Following deposition of the first distribution (e.g., the first
distribution 54) of the component on the elongated surface, the
elongated substrate 10 is released. The surface 12 is thereby
allowed to elastically return to a terminal shape and area as shown
in FIG. 4(d) (which illustrates a construction as in FIG. 4(c)
having a uniform first distribution 54). It will be appreciated
that in the event the induced elongation extended into the
viscoelastic or viscous range for the substrate material, the
surface 12 will not return fully to its original length.
As will be apparent from the schematic drawing of FIG. 4(d), the
uniform first distribution 54 is thereby converted to a second
distribution 56 that is a gradient extending from the formerly
stretched edge 50 (high density) toward the opposing edge 52 (low
density). In the alternative case where the first distribution is a
gradient extending along the axis F--F as discussed above, the
first distribution will be converted to a second distribution (not
shown) that is a gradient extending along the axis F--F more
steeply than the first distribution.
Various modifications to the foregoing method may be made. In
particular, various features and aspects of other methods as
described herein may be used. For example, the substrate may be
elongated by swelling or other means rather than by pulling. The
substrate may be provided in the trapezoidal or other suitable
shape and deformed using means other than the elasticity of the
substrate (e.g., the substrate may be selectively heat-shrunk or
chemically reduced).
According to still further embodiments, following formation of the
first distribution, the surface 12 may be deformed (elongated or
compressed) such that the deformation graduates along the axis the
gradient of the second distribution is intended to follow. That is,
the displacement of the surface itself as a result of the
deformation is a gradient as a function of position along the axis
of deformation.

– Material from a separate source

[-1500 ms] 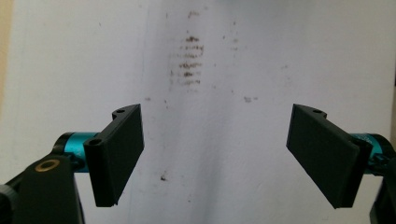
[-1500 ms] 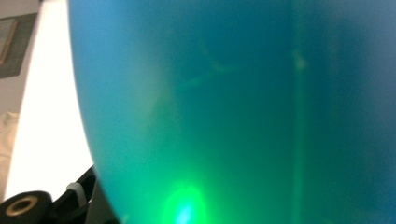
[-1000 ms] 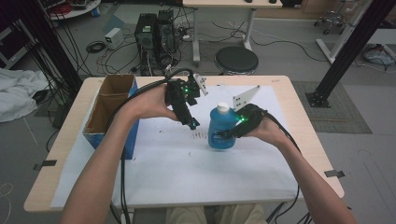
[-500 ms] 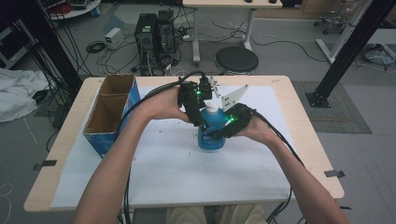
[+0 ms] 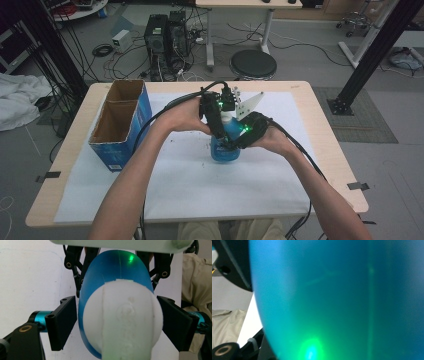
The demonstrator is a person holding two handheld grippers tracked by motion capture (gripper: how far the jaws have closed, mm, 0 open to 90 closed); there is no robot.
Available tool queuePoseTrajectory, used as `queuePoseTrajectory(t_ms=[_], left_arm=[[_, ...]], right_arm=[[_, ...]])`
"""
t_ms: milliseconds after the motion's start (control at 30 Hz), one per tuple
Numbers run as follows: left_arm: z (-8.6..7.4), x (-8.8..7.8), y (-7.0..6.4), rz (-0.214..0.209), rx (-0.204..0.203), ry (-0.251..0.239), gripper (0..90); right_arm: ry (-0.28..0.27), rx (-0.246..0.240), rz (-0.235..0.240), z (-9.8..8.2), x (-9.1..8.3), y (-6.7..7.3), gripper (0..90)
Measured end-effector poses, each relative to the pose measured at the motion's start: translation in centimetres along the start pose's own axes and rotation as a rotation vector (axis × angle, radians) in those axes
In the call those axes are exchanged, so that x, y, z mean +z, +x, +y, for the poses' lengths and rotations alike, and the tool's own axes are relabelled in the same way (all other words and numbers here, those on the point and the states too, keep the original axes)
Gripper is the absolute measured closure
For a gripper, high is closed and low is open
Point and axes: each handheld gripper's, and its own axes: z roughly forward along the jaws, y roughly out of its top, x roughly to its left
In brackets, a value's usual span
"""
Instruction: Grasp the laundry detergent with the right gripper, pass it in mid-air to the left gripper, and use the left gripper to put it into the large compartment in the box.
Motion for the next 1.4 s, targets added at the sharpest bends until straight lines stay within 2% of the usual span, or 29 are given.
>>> queuePoseTrajectory(t_ms=[133, 400, 1067, 1400], left_arm=[[-0.03, 0.21, -0.03, 0.011, -0.002, 0.008, 19.5], [-0.14, 0.49, 0.01, -0.010, -0.005, 0.006, 22.7], [-0.32, 0.52, 0.07, -0.010, -0.013, 0.004, 29.8], [-0.18, 0.64, 0.00, -0.011, -0.001, 0.001, 33.9]], right_arm=[[0.001, 0.009, 0.003, 0.02, 0.12, 0.11, 45.6], [0.009, 0.011, 0.000, 0.01, 0.18, 0.19, 45.5], [0.007, 0.009, 0.002, -0.03, 0.40, 0.21, 45.5], [0.009, 0.006, 0.001, -0.01, 0.35, 0.23, 45.5]])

Prior to such deformation, the surface is subjected
to the fluid such that the component forms a first distribution
that is a gradient along the selected axis or is homogenous. If the
first distribution is homogenous, the deformation converts the
first distribution to a second distribution that is a gradient
along the selected axis. If the first distribution is a gradient
along the selected axis, the deformation converts the first
distribution to a second distribution gradient along the selected
axis that is steeper than the first.
With reference to FIGS. 5(a)-(e), the following method according to
embodiments of the invention may be used to form a molecular
gradient 136 extending radially outwardly from a central point 135
on a surface 12 of a substrate 10. The substrate 10 is formed of an
elastic material as described above (e.g., PDMS).

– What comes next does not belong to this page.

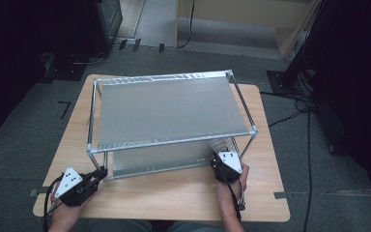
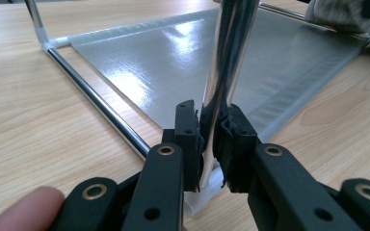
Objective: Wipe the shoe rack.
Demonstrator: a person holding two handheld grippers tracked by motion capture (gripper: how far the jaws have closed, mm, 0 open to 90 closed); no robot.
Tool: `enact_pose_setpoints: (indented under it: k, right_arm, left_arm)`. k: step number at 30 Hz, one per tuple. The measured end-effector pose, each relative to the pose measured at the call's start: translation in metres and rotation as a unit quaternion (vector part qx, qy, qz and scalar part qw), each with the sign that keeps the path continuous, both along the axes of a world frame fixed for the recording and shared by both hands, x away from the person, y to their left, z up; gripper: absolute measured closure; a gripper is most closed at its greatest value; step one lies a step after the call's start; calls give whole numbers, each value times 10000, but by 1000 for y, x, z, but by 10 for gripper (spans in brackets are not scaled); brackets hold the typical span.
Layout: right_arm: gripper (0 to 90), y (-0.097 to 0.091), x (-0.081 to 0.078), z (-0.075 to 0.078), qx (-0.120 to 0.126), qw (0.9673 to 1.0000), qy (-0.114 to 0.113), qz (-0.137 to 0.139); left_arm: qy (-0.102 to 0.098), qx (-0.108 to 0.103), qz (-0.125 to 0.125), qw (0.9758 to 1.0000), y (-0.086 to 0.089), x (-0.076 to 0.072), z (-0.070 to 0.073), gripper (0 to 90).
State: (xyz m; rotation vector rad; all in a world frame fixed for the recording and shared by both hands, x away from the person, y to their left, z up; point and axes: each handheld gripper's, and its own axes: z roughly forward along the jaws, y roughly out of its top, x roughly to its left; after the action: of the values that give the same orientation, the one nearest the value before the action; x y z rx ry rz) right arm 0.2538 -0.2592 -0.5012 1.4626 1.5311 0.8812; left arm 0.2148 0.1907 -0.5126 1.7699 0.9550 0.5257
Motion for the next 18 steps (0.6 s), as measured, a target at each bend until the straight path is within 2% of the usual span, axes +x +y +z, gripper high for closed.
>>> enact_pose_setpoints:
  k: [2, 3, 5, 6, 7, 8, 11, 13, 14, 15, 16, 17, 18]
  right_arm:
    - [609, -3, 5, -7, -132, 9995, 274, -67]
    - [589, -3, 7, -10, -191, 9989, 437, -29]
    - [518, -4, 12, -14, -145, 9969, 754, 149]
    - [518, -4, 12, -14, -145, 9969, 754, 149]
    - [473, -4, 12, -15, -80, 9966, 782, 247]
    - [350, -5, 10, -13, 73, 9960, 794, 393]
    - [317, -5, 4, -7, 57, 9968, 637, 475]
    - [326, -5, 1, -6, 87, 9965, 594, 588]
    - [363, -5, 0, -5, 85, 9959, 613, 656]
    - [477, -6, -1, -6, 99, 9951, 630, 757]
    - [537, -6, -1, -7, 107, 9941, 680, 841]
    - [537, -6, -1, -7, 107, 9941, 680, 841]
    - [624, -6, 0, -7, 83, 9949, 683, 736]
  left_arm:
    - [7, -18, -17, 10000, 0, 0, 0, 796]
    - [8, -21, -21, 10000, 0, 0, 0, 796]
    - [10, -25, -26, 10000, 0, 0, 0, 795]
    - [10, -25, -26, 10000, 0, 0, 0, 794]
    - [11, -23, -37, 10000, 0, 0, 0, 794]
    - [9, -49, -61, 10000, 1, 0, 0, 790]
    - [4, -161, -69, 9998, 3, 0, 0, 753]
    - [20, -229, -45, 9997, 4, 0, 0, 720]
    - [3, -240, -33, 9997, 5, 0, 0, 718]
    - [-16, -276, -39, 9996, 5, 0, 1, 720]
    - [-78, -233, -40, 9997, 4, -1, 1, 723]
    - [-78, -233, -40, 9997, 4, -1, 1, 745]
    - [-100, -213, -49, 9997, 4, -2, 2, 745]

The substrate 10 is sandwiched between a first plate 120 having a
circular opening 122 and a second plate 124 having a solid rod 126
extending therefrom. The diameter of the rod 126 is slightly
smaller than the diameter of the opening 122.
As the rod 126 is inserted through the opening 122 as shown in FIG.

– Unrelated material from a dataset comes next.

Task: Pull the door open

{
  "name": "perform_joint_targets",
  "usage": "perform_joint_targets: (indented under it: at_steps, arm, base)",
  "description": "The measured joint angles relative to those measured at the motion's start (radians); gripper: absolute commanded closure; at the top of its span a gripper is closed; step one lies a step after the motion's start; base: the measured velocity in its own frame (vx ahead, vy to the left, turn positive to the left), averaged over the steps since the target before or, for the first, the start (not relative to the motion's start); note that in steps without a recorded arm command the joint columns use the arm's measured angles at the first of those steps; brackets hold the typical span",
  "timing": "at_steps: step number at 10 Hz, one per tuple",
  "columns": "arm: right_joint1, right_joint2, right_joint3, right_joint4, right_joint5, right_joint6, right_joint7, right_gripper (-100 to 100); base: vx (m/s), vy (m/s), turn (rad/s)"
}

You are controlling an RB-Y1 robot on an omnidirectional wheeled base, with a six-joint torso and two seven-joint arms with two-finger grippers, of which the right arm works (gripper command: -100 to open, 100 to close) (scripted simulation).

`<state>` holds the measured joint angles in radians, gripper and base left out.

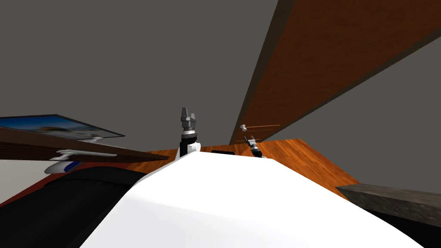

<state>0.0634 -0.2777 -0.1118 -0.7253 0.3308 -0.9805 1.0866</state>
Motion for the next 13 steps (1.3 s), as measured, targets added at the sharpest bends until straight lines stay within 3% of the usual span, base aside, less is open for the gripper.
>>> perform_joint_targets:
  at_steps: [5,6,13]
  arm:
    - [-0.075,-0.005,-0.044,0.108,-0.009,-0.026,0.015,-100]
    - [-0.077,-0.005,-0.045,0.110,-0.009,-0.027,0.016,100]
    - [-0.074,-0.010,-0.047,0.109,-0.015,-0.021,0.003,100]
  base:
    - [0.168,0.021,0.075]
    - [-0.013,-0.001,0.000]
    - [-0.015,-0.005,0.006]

5(b), a portion 11 of the substrate 10 is thereby stretched as
shown in FIG. 5(c) while a surrounding portion of the substrate 10
is captured between the plates 120, 124. The substrate 10 is
elongated uniaxially in the direction parallel to the rod 126, but
is elongated biaxially at the top of the rod 126. As a result, the
degrees of elongation differ, presenting gradient stretching.
The stretched, exposed portion of the substrate 10 is then treated,
for example, using a UVO treatment, to produce hydrophilic groups
thereon. The stretched, exposed portion of the substrate 10 is
subjected to a fluid including the desired component 15 (e.g.,
functional group), for example, using a vapor deposition technique
as discussed above. The component 15 is homogenously deposited on
the stretched, exposed portion of the substrate 10 as shown in FIG.
5(c).
The plates 120, 124 are then removed, allowing the substrate 10 to
return to or toward its relaxed condition. In this manner, the
radial gradient 136 is formed as shown in FIGS. 5(d)-(e) with
decreasing concentration as the gradient extends radially outwardly
from the central point 135. In FIG. 5(e), arrows are provided to
schematically illustrate the gradient stretching caused by the rod
126.
The parameters of the radial gradient can be tailored in the same
manner as described above with regard to the method of FIG. 1, and
also by selection of the diameter and height of the rod 126.
While the foregoing methods have been described with respect to
patterned surfaces each having a second distribution with a
gradient extending along a selected axis or axes, it is also
contemplated that a patterned surface may be formed having multiple
gradients. Graduated distributions may be formed on opposite sides
of the substrate or on different portions of the same side.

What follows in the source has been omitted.